▸ **Brief**
From the material below, copy every line in which the word "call" occurs.

▸ **Information supplied**
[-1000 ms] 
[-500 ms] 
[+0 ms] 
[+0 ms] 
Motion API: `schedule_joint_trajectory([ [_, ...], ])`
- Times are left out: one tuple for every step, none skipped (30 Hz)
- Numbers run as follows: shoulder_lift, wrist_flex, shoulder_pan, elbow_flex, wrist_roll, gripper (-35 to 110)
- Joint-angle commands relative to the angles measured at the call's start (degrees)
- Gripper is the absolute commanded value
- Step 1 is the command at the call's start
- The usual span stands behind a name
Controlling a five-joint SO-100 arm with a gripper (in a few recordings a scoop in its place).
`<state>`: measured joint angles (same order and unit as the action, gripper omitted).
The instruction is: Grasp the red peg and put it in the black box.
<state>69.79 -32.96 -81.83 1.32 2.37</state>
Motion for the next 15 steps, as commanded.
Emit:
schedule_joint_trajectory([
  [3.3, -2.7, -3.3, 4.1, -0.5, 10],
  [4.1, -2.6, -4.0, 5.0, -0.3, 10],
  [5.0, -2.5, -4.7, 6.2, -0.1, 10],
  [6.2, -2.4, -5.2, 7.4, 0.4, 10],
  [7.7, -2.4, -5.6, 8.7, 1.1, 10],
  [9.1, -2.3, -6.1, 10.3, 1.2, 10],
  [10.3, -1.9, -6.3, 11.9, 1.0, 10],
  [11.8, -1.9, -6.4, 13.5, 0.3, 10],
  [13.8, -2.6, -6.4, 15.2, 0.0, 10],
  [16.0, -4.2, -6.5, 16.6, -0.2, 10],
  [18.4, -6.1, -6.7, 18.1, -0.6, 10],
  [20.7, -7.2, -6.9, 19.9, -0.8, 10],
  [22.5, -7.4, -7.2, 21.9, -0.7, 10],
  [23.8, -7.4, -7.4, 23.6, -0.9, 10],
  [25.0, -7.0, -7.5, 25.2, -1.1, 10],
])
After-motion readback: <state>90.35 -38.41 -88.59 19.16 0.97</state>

▸ **Reply to the exercise**
- Joint-angle commands relative to the angles measured at the call's start (degrees)
- Step 1 is the command at the call's start

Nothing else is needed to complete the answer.